● Exercise instructions:
Output all of the data below exactly as given.

--- Dataset section Enclosed Below ---

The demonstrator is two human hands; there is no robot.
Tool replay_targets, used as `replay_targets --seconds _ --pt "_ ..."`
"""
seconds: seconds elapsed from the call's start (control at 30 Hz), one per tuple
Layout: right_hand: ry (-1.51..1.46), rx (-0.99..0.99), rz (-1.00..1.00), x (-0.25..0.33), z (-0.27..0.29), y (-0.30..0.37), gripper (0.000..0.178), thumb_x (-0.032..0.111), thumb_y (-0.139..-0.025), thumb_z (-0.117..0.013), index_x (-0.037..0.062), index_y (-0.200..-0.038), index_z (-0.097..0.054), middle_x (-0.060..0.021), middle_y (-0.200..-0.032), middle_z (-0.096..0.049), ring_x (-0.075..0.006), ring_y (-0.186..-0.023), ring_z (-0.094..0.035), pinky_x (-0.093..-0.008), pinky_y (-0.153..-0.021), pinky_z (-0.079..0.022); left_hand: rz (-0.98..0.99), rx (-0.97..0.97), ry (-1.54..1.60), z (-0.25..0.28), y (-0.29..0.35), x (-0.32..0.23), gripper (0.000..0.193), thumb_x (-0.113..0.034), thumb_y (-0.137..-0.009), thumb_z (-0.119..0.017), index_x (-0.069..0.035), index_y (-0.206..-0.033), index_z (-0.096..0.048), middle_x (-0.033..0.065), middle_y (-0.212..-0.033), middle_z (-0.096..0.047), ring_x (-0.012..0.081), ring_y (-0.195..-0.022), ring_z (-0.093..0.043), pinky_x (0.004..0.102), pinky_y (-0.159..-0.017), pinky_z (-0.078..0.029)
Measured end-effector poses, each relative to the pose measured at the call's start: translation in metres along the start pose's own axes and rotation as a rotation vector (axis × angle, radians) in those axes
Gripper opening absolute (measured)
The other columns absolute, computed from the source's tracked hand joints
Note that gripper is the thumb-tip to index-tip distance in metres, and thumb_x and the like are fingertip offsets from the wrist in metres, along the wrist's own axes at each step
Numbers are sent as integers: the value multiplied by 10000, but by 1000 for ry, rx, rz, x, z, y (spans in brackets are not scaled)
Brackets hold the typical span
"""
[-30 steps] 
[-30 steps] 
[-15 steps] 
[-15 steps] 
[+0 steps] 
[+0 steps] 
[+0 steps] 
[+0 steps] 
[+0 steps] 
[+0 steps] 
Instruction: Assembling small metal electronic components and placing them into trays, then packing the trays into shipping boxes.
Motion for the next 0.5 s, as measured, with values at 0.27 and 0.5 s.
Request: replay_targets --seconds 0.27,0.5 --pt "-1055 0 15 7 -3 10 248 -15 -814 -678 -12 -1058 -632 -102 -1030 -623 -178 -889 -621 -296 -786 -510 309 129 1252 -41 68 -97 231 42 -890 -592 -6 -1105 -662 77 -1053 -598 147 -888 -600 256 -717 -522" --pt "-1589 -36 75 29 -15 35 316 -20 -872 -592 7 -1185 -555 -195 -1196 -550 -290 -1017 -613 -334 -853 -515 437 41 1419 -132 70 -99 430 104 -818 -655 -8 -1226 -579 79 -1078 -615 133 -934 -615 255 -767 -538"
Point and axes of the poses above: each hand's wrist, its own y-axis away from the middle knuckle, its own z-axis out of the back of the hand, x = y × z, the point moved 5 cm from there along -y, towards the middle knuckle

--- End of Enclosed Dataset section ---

● Expected output:
The demonstrator is two human hands; there is no robot.
Tool replay_targets, used as `replay_targets --seconds _ --pt "_ ..."`
"""
seconds: seconds elapsed from the call's start (control at 30 Hz), one per tuple
Layout: right_hand: ry (-1.51..1.46), rx (-0.99..0.99), rz (-1.00..1.00), x (-0.25..0.33), z (-0.27..0.29), y (-0.30..0.37), gripper (0.000..0.178), thumb_x (-0.032..0.111), thumb_y (-0.139..-0.025), thumb_z (-0.117..0.013), index_x (-0.037..0.062), index_y (-0.200..-0.038), index_z (-0.097..0.054), middle_x (-0.060..0.021), middle_y (-0.200..-0.032), middle_z (-0.096..0.049), ring_x (-0.075..0.006), ring_y (-0.186..-0.023), ring_z (-0.094..0.035), pinky_x (-0.093..-0.008), pinky_y (-0.153..-0.021), pinky_z (-0.079..0.022); left_hand: rz (-0.98..0.99), rx (-0.97..0.97), ry (-1.54..1.60), z (-0.25..0.28), y (-0.29..0.35), x (-0.32..0.23), gripper (0.000..0.193), thumb_x (-0.113..0.034), thumb_y (-0.137..-0.009), thumb_z (-0.119..0.017), index_x (-0.069..0.035), index_y (-0.206..-0.033), index_z (-0.096..0.048), middle_x (-0.033..0.065), middle_y (-0.212..-0.033), middle_z (-0.096..0.047), ring_x (-0.012..0.081), ring_y (-0.195..-0.022), ring_z (-0.093..0.043), pinky_x (0.004..0.102), pinky_y (-0.159..-0.017), pinky_z (-0.078..0.029)
Measured end-effector poses, each relative to the pose measured at the call's start: translation in metres along the start pose's own axes and rotation as a rotation vector (axis × angle, radians) in those axes
Gripper opening absolute (measured)
The other columns absolute, computed from the source's tracked hand joints
Note that gripper is the thumb-tip to index-tip distance in metres, and thumb_x and the like are fingertip offsets from the wrist in metres, along the wrist's own axes at each step
Numbers are sent as integers: the value multiplied by 10000, but by 1000 for ry, rx, rz, x, z, y (spans in brackets are not scaled)
Brackets hold the typical span
"""
[-30 steps] 
[-30 steps] 
[-15 steps] 
[-15 steps] 
[+0 steps] 
[+0 steps] 
[+0 steps] 
[+0 steps] 
[+0 steps] 
[+0 steps] 
Instruction: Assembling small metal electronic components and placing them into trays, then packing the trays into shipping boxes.
Motion for the next 0.5 s, as measured, with values at 0.27 and 0.5 s.
Request: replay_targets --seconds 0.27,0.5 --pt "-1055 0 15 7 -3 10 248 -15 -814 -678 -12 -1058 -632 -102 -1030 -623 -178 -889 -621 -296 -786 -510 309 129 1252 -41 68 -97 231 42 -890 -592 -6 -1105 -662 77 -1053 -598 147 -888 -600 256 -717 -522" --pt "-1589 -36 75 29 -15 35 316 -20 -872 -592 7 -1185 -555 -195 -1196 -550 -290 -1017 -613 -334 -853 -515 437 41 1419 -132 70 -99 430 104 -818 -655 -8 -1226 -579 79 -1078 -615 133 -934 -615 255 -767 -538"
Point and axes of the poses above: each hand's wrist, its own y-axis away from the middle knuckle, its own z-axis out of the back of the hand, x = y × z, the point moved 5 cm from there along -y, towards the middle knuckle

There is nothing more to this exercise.